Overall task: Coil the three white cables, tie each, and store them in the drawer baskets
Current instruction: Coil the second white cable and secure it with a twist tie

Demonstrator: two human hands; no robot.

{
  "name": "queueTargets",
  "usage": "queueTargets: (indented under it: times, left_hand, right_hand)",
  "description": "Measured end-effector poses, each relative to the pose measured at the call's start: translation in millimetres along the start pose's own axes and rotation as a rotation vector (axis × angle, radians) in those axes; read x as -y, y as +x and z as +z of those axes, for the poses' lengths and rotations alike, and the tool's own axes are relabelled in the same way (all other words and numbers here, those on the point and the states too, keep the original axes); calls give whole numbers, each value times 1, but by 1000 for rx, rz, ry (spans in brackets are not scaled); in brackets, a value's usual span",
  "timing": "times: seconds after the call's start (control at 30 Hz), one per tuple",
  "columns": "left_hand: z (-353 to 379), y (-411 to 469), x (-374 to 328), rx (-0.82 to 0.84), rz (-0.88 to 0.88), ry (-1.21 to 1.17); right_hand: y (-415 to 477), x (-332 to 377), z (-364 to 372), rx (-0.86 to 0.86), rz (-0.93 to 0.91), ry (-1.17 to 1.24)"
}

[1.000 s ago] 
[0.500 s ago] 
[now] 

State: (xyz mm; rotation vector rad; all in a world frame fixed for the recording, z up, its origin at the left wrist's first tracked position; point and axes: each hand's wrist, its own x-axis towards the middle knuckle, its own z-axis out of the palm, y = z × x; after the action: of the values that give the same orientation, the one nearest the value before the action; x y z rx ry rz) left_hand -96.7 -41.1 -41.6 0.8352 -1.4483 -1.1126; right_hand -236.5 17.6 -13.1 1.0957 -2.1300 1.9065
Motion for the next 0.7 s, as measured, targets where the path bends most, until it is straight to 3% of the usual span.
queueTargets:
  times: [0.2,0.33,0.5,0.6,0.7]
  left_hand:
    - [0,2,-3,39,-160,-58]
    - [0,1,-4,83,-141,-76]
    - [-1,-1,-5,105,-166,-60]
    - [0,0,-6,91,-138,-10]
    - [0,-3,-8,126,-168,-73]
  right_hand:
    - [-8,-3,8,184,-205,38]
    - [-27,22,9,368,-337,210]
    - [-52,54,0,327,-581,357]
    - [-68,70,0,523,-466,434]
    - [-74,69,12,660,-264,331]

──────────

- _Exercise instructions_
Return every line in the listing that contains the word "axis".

- _Solution to the exercise_
  "description": "Measured end-effector poses, each relative to the pose measured at the call's start: translation in millimetres along the start pose's own axes and rotation as a rotation vector (axis × angle, radians) in those axes; read x as -y, y as +x and z as +z of those axes, for the poses' lengths and rotations alike, and the tool's own axes are relabelled in the same way (all other words and numbers here, those on the point and the states too, keep the original axes); calls give whole numbers, each value times 1, but by 1000 for rx, rz, ry (spans in brackets are not scaled); in brackets, a value's usual span",
State: (xyz mm; rotation vector rad; all in a world frame fixed for the recording, z up, its origin at the left wrist's first tracked position; point and axes: each hand's wrist, its own x-axis towards the middle knuckle, its own z-axis out of the palm, y = z × x; after the action: of the values that give the same orientation, the one nearest the value before the action; x y z rx ry rz) left_hand -96.7 -41.1 -41.6 0.8352 -1.4483 -1.1126; right_hand -236.5 17.6 -13.1 1.0957 -2.1300 1.9065

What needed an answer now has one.